=== Exercise description ===
Each line below needs to be repeated precisely as it is.

──────── Data section ────────

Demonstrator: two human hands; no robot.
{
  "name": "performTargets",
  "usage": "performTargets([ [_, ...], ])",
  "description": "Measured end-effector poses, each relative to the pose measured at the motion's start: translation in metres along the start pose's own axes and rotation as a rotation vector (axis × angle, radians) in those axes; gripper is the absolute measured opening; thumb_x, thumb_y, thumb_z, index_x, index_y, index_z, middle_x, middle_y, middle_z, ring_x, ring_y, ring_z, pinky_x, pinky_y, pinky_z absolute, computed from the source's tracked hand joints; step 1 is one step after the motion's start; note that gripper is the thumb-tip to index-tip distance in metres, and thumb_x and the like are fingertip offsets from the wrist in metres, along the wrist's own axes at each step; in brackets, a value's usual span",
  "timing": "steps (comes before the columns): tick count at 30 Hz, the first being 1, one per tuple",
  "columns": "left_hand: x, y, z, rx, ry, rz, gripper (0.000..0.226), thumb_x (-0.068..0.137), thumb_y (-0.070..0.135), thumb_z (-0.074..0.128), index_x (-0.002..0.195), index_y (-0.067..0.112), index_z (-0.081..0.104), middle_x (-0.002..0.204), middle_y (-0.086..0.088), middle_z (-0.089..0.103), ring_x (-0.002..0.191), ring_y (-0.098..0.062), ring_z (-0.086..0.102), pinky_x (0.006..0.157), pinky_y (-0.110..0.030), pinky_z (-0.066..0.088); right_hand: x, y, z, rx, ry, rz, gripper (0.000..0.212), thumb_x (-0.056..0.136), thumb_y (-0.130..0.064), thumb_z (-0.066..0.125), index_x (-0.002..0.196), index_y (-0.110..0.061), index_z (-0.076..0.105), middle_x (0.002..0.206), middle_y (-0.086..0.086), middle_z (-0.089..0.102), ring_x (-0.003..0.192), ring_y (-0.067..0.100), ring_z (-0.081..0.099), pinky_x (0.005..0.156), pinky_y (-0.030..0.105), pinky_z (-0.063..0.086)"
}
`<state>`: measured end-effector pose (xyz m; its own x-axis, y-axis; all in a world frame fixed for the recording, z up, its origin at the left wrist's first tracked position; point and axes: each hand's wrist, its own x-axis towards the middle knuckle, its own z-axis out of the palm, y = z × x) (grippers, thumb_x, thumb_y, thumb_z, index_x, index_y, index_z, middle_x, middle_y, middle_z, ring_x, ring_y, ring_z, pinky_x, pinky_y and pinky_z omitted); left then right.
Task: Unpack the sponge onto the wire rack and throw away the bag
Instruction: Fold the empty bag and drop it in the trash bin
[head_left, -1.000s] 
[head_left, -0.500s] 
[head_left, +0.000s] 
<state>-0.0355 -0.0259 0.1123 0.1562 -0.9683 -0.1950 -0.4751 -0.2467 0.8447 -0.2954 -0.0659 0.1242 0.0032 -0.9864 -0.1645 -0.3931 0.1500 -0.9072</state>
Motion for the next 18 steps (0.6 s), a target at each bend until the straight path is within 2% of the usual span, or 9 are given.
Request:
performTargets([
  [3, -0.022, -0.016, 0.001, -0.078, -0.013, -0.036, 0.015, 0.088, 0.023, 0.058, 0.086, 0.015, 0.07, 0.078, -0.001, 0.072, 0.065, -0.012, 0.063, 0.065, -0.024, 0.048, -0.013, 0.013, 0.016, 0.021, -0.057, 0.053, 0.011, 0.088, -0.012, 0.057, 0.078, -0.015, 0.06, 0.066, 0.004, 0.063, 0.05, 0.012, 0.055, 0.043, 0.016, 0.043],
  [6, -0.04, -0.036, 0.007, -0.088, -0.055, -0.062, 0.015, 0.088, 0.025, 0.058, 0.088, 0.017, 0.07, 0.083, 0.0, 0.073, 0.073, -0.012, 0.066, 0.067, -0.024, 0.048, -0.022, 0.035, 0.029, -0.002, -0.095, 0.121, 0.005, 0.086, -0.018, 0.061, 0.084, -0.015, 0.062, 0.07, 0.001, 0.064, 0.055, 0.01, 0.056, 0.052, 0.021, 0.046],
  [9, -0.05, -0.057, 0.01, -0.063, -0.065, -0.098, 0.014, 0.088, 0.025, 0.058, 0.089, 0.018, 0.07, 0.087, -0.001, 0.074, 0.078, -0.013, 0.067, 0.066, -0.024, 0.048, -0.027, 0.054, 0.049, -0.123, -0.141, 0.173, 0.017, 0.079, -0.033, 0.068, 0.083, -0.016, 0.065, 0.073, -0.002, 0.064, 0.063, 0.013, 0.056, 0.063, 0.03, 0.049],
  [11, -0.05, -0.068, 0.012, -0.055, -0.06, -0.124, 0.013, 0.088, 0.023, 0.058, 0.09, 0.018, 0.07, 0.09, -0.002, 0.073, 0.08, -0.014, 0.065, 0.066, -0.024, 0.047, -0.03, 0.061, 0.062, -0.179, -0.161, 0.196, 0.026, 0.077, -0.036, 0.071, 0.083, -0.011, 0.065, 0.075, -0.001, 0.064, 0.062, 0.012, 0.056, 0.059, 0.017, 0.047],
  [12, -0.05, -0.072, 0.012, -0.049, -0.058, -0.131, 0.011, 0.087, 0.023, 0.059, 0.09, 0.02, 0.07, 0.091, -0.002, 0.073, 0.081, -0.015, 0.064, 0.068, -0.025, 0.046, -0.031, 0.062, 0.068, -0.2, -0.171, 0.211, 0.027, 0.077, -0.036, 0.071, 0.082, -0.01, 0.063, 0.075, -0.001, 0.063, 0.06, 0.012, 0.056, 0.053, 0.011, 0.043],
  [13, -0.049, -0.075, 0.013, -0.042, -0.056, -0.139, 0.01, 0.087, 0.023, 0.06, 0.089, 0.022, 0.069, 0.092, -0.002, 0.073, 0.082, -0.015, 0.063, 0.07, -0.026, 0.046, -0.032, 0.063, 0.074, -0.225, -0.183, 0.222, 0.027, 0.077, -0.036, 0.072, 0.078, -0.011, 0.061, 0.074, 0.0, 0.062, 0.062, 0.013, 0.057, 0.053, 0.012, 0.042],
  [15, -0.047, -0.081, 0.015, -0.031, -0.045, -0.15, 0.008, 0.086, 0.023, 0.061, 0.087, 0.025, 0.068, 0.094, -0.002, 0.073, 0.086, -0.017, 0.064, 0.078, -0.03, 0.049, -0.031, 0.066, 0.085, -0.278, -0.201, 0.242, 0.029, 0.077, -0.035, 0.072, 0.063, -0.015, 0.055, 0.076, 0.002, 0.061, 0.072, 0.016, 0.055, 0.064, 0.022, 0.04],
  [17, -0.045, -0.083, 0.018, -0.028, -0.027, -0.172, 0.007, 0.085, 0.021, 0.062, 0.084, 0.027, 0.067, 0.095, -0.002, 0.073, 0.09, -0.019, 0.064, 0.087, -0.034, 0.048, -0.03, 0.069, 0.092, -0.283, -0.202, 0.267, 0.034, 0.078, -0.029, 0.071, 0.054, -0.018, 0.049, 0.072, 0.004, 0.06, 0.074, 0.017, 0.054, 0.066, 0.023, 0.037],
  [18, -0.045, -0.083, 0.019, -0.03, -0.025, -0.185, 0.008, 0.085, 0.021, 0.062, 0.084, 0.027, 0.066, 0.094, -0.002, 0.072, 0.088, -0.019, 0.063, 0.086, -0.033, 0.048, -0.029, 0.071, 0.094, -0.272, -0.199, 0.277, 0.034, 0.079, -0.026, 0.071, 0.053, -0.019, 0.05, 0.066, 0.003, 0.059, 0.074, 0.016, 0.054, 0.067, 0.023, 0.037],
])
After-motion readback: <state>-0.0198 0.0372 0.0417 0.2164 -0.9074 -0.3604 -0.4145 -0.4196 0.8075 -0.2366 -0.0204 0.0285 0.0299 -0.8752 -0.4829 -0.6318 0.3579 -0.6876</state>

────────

=== Your response ===
Demonstrator: two human hands; no robot.
{
  "name": "performTargets",
  "usage": "performTargets([ [_, ...], ])",
  "description": "Measured end-effector poses, each relative to the pose measured at the motion's start: translation in metres along the start pose's own axes and rotation as a rotation vector (axis × angle, radians) in those axes; gripper is the absolute measured opening; thumb_x, thumb_y, thumb_z, index_x, index_y, index_z, middle_x, middle_y, middle_z, ring_x, ring_y, ring_z, pinky_x, pinky_y, pinky_z absolute, computed from the source's tracked hand joints; step 1 is one step after the motion's start; note that gripper is the thumb-tip to index-tip distance in metres, and thumb_x and the like are fingertip offsets from the wrist in metres, along the wrist's own axes at each step; in brackets, a value's usual span",
  "timing": "steps (comes before the columns): tick count at 30 Hz, the first being 1, one per tuple",
  "columns": "left_hand: x, y, z, rx, ry, rz, gripper (0.000..0.226), thumb_x (-0.068..0.137), thumb_y (-0.070..0.135), thumb_z (-0.074..0.128), index_x (-0.002..0.195), index_y (-0.067..0.112), index_z (-0.081..0.104), middle_x (-0.002..0.204), middle_y (-0.086..0.088), middle_z (-0.089..0.103), ring_x (-0.002..0.191), ring_y (-0.098..0.062), ring_z (-0.086..0.102), pinky_x (0.006..0.157), pinky_y (-0.110..0.030), pinky_z (-0.066..0.088); right_hand: x, y, z, rx, ry, rz, gripper (0.000..0.212), thumb_x (-0.056..0.136), thumb_y (-0.130..0.064), thumb_z (-0.066..0.125), index_x (-0.002..0.196), index_y (-0.110..0.061), index_z (-0.076..0.105), middle_x (0.002..0.206), middle_y (-0.086..0.086), middle_z (-0.089..0.102), ring_x (-0.003..0.192), ring_y (-0.067..0.100), ring_z (-0.081..0.099), pinky_x (0.005..0.156), pinky_y (-0.030..0.105), pinky_z (-0.063..0.086)"
}
`<state>`: measured end-effector pose (xyz m; its own x-axis, y-axis; all in a world frame fixed for the recording, z up, its origin at the left wrist's first tracked position; point and axes: each hand's wrist, its own x-axis towards the middle knuckle, its own z-axis out of the palm, y = z × x) (grippers, thumb_x, thumb_y, thumb_z, index_x, index_y, index_z, middle_x, middle_y, middle_z, ring_x, ring_y, ring_z, pinky_x, pinky_y and pinky_z omitted); left then right.
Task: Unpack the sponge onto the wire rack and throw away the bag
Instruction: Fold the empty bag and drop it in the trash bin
[head_left, -1.000s] 
[head_left, -0.500s] 
[head_left, +0.000s] 
<state>-0.0355 -0.0259 0.1123 0.1562 -0.9683 -0.1950 -0.4751 -0.2467 0.8447 -0.2954 -0.0659 0.1242 0.0032 -0.9864 -0.1645 -0.3931 0.1500 -0.9072</state>
Motion for the next 18 steps (0.6 s), a target at each bend until the straight path is within 2% of the usual span, or 9 are given.
Request:
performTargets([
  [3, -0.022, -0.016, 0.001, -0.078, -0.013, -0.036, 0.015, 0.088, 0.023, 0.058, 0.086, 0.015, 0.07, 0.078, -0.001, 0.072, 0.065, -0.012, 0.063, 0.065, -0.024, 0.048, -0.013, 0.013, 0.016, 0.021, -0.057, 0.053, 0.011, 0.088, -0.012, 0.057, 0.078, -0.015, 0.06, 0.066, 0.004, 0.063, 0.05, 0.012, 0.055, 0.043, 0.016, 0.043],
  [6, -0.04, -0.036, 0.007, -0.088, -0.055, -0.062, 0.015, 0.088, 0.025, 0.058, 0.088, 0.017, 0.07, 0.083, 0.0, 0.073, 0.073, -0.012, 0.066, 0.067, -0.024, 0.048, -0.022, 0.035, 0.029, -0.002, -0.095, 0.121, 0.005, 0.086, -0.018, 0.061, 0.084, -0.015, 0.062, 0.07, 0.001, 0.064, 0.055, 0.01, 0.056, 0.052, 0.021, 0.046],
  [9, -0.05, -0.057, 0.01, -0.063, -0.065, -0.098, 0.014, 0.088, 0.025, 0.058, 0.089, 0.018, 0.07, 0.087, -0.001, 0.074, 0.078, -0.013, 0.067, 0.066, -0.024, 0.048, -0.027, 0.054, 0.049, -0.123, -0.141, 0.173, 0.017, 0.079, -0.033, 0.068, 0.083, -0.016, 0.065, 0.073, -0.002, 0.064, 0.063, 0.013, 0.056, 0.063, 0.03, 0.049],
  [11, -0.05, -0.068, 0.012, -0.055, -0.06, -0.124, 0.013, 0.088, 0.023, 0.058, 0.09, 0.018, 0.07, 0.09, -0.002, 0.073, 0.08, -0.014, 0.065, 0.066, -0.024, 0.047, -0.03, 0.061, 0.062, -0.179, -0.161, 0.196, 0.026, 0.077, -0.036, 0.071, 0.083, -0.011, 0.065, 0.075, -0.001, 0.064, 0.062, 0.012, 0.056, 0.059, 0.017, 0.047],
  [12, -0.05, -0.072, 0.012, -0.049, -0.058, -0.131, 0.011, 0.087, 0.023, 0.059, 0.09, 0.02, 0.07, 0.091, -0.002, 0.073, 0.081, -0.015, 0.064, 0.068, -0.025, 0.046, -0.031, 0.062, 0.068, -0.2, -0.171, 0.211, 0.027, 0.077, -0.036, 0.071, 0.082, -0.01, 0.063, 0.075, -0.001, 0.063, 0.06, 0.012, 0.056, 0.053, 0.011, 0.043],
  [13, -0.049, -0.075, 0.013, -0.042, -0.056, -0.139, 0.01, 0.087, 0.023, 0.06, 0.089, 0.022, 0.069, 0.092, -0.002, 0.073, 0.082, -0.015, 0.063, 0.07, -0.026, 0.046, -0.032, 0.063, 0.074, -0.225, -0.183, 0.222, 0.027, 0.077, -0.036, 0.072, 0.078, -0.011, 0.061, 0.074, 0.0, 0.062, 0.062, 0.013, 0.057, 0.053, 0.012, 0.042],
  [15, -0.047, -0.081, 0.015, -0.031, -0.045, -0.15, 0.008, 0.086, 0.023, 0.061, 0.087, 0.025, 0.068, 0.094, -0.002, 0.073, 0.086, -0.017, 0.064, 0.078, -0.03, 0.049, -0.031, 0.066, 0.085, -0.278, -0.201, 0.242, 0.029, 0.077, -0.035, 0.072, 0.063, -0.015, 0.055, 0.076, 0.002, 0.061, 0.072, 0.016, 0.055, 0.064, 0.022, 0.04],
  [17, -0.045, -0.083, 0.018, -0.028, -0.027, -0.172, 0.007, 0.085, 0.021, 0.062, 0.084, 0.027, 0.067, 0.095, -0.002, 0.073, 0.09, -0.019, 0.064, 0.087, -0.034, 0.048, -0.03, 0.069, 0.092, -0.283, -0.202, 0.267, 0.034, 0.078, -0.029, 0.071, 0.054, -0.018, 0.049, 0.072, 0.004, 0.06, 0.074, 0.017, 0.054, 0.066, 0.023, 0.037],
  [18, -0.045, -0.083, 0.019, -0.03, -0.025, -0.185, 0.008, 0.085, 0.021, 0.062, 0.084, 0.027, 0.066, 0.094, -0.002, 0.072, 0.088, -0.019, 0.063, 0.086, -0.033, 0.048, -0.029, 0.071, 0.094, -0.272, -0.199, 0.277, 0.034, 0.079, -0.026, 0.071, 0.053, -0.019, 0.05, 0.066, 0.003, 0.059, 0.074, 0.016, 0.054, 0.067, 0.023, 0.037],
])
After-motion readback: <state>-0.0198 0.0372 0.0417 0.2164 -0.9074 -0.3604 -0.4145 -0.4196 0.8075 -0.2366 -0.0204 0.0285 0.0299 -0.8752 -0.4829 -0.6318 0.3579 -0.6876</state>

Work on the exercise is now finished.